What is the variance for the following population of scores scores five two five four?

Figure 2. Normal distributions with standard deviations of 5 and 10.

q1=c(9,9,9,8,8,8,8,7,7,7,7,7,6,6,6,6,6,6,5,5)
IQR(q1, type = 6)
[1] 2
x=c(1,2,4,5)
var(x)
[1] 3.333333
sd(q1)
[1] 1.256562
q2=c(10,10,9,9,9,8,8,8,7,7,7,6,6,6,5,5,4,4,3,3)
sd(q2)
[1] 2.202869

Please answer the questions:

What is the variance for the following population of scores scores five two five four?
feedback

How do you find the population variance?

The population variance is the variance of the population. To calculate the population variance, use the formula σ2=1NN∑i=1(xi−μ)2 σ 2 = 1 N ∑ i = 1 N ( x i − μ ) 2 where N is the size of the population consisting of x1,x2,…

What is the value of SS for the following sample 1/2 6?
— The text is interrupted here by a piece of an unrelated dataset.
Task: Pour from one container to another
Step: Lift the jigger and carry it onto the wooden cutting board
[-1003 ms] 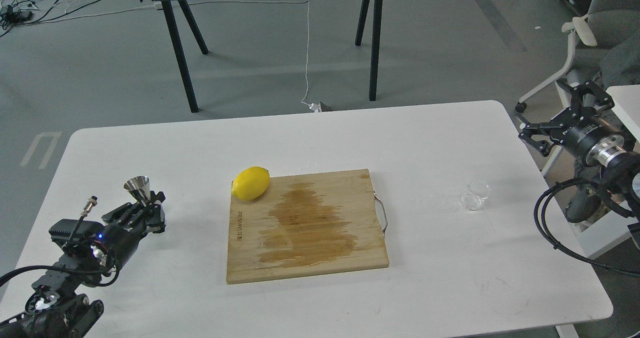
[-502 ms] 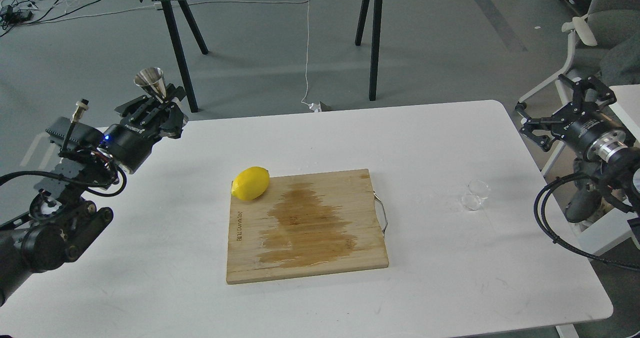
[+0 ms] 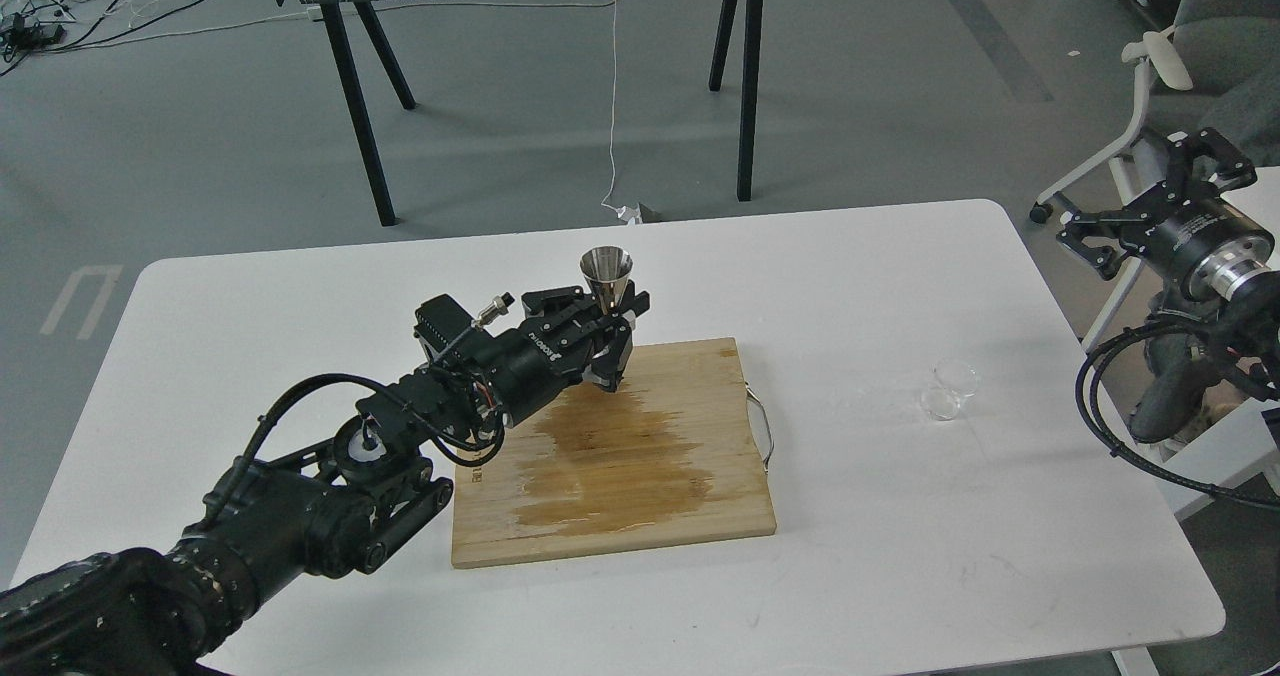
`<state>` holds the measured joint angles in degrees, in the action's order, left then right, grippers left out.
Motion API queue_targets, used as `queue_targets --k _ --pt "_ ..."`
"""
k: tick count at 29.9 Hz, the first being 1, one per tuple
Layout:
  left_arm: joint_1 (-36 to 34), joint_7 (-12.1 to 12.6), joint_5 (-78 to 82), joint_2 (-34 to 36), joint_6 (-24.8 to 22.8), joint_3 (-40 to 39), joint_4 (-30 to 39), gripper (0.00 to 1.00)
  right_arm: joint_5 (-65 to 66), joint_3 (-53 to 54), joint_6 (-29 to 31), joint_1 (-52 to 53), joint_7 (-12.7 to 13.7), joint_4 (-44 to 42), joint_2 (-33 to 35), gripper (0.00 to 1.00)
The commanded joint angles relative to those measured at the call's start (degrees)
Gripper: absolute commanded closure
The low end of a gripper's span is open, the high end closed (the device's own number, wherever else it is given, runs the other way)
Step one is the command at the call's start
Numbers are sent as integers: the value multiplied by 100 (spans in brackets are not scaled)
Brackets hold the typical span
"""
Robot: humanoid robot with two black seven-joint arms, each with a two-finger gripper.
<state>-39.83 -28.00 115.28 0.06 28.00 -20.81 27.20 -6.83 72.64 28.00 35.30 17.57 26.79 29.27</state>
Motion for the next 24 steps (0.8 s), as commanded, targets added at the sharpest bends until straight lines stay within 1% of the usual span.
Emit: queue_targets --k 1,8,13,17,21,24 --pt "124 0 64 -6 0 -2 -390 96 7 -13 0 4 1 -7 8 1" --pt "397 0 73 -6 0 33 -374 96 7 -31 0 -14 1 -7 -1 1" --pt "520 0 73 -6 0 24 241 95 7 -49 0 -23 1 -7 -62 1" --pt "538 0 73 -6 0 24 557 95 7 -49 0 -58 1 -7 -54 1" --pt "538 0 82 -6 0 42 672 95 7 -49 0 -67 10 -7 -18 1" --pt "546 0 82 -6 0 164 672 94 7 -49 0 -67 10 -7 -18 1"
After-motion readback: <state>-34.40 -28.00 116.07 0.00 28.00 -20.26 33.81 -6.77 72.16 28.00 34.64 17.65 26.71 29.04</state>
Scores: 1, 2, 6 0 SS = 17 0 ss = (9)2 SS = 14 5S = 13/2.

What is the value of SS for the following set of scores 0 1 4 5?

Answer and Explanation: Scores are: 0,1,4 and 5. Hence the value of SS is 17 and none of the options is correct.

How many standard deviations from the mean will contain at least 99% of the data for any type of distribution?

The Empirical Rule states that 99.7% of data observed following a normal distribution lies within 3 standard deviations of the mean. Under this rule, 68% of the data falls within one standard deviation, 95% percent within two standard deviations, and 99.7% within three standard deviations from the mean.